Please transcribe exactly, and only, the lines of the data below between the line holding "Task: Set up" and the line holding "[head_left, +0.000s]", inclusive.
___ Listed records
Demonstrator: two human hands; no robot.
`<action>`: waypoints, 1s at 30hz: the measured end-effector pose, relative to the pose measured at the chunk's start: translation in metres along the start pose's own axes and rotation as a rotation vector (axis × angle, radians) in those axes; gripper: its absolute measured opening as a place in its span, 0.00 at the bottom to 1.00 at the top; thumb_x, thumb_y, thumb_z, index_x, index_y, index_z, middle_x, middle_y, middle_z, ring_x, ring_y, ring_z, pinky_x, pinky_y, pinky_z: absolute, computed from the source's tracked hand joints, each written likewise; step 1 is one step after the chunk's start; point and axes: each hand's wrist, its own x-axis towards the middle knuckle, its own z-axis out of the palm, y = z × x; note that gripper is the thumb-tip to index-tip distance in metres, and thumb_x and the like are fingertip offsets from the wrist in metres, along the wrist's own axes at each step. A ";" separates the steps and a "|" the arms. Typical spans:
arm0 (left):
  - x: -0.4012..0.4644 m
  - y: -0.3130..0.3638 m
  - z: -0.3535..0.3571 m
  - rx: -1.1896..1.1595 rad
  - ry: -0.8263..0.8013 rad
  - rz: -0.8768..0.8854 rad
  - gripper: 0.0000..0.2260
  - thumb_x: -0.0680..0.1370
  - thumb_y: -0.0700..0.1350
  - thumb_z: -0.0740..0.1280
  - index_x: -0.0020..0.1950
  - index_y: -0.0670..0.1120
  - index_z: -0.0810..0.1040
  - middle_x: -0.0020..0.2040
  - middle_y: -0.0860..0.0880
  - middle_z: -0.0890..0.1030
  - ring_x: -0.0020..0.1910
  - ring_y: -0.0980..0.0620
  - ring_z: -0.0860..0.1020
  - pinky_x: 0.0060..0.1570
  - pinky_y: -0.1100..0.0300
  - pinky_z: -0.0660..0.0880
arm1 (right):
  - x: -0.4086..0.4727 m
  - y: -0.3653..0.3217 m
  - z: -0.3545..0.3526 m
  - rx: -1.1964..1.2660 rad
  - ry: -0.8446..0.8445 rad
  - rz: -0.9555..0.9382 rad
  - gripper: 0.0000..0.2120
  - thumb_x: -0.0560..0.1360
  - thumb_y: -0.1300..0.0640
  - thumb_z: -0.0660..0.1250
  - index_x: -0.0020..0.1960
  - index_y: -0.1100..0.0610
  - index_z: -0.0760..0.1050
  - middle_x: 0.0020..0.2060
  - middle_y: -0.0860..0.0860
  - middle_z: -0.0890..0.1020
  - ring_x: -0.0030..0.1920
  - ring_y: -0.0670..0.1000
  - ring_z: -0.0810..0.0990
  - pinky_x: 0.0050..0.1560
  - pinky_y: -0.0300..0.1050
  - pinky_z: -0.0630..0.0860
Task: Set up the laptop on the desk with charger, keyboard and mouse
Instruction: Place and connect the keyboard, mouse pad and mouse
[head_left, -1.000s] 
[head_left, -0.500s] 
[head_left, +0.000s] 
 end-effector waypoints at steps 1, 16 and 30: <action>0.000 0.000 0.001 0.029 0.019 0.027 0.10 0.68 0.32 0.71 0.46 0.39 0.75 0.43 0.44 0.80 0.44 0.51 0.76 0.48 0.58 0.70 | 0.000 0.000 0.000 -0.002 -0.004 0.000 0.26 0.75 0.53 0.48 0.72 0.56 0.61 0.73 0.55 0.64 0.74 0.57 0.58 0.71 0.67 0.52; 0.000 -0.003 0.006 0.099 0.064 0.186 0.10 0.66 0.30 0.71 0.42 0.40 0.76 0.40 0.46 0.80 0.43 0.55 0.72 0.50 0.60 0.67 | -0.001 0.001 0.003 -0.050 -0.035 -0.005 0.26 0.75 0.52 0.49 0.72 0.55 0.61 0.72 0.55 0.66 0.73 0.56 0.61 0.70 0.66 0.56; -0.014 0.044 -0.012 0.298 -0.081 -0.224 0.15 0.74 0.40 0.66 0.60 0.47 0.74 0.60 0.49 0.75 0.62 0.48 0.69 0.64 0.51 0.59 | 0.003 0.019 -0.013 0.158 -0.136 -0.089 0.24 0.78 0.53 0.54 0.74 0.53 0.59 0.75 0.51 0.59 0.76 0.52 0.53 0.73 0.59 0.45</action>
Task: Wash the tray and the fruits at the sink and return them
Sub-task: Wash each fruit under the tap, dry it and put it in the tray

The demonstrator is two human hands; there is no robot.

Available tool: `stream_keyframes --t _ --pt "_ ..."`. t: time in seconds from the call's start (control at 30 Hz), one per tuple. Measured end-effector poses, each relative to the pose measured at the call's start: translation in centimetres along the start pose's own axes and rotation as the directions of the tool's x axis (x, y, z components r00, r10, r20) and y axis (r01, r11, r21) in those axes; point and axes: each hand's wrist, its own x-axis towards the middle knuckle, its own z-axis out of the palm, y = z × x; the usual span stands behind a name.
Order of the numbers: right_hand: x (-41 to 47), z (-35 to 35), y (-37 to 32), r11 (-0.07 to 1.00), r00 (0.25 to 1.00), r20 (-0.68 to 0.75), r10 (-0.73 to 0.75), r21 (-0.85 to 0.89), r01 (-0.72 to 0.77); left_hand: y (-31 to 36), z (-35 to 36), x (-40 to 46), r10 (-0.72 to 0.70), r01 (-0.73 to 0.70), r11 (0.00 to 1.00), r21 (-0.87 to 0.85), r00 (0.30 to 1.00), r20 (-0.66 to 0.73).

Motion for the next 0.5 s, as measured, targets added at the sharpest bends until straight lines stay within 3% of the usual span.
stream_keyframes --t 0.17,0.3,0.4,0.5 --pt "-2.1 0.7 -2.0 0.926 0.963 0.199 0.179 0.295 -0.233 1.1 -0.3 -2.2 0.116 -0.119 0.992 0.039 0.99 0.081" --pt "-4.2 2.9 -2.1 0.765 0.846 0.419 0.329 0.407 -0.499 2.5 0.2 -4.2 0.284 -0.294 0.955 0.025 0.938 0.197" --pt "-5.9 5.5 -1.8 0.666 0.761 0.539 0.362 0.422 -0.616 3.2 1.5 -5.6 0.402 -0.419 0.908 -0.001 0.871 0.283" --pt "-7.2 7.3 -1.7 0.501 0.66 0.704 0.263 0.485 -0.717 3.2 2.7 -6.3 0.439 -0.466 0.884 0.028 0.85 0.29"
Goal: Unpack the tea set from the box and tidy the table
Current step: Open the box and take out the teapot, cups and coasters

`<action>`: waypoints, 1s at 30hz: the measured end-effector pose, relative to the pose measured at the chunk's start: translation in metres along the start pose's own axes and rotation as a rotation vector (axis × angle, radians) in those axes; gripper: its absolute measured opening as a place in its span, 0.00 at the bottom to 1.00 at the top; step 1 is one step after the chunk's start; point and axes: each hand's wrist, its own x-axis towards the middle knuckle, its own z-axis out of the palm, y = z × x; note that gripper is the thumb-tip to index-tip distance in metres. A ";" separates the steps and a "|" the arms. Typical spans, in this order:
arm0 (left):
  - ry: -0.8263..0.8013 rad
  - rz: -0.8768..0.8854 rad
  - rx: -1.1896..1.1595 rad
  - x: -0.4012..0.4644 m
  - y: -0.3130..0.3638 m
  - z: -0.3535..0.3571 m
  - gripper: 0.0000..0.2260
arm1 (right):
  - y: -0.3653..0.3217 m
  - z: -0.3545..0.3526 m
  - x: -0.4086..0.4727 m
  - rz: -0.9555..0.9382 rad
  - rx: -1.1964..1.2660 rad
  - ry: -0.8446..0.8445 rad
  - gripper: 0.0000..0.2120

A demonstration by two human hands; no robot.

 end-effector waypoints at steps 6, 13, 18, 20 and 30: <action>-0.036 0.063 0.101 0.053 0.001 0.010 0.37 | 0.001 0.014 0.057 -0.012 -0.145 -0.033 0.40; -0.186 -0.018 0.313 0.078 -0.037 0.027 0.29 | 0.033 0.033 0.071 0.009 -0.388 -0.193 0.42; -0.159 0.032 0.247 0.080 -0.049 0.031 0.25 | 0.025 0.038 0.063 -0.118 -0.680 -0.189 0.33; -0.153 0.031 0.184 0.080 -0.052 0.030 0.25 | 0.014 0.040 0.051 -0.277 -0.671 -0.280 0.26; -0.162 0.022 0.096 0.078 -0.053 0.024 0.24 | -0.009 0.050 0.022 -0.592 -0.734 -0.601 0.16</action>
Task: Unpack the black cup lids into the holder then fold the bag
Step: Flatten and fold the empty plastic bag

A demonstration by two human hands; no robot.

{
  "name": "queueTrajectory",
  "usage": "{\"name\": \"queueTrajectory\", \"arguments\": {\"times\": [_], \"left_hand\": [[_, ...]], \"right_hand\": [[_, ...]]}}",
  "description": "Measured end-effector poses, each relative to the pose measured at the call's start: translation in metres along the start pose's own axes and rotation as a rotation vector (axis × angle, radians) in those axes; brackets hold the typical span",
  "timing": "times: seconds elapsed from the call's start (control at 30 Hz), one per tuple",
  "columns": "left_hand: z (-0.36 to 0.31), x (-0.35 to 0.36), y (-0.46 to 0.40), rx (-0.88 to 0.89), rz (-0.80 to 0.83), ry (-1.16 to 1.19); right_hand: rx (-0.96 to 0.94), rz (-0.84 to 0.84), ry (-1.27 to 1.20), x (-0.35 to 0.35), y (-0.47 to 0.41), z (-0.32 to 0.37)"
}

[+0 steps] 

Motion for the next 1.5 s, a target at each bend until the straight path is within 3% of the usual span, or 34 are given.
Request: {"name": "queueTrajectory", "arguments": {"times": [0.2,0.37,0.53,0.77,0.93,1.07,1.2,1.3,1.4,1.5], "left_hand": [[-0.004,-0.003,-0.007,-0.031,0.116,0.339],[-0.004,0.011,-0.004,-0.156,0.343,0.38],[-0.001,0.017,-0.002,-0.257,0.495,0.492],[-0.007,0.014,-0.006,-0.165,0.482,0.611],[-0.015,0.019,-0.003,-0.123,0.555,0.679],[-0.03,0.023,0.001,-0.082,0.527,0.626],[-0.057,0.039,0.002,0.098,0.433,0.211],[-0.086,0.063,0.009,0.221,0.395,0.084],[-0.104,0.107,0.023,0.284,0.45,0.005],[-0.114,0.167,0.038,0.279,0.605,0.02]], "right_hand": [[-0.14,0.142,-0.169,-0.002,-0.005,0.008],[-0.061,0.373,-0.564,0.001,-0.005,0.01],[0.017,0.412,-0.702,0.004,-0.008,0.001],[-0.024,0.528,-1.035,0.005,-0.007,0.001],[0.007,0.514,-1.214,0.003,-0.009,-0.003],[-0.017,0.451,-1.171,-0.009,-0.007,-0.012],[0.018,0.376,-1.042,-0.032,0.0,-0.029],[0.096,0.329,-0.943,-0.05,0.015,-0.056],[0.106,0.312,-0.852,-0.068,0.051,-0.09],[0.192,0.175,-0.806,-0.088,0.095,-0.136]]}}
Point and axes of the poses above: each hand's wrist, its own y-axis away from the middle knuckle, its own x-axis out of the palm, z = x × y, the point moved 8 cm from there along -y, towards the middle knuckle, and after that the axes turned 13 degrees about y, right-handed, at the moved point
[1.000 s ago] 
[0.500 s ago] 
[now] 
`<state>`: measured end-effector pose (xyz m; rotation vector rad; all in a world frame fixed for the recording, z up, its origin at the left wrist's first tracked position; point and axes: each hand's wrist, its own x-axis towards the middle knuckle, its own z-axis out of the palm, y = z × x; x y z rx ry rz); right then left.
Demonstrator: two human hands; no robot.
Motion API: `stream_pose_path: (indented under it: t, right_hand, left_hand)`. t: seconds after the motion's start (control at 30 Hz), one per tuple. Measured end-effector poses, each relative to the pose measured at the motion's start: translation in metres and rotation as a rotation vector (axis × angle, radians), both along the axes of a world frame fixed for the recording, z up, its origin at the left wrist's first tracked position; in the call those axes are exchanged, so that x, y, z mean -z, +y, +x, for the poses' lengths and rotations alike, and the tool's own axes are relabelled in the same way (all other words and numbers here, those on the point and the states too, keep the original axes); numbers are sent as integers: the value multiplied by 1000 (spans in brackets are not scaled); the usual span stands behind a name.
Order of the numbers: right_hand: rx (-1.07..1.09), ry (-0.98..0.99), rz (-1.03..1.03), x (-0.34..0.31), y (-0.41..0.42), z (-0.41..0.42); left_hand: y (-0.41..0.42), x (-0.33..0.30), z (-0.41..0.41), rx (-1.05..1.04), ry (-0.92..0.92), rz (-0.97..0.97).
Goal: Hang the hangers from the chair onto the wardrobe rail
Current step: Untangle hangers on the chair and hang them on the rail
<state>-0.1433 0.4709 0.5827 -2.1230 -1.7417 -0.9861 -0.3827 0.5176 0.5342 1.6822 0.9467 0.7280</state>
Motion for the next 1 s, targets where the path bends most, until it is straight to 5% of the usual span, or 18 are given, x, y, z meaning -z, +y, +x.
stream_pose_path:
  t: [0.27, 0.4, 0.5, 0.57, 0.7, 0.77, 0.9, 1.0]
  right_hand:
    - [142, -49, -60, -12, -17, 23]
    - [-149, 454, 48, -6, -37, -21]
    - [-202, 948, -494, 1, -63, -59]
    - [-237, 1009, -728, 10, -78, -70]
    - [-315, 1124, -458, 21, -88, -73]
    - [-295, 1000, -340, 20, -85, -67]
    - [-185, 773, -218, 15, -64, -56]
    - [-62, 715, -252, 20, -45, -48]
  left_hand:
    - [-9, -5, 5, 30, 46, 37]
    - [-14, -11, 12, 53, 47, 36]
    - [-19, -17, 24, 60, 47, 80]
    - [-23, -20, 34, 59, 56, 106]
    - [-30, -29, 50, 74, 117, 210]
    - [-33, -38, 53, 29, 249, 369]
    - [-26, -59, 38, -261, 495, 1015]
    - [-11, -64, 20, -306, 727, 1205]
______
● **Result of this task**:
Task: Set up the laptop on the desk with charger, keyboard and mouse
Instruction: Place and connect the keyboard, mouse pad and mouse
[head_left, -1.000s] 
[head_left, -0.500s] 
[head_left, +0.000s] 

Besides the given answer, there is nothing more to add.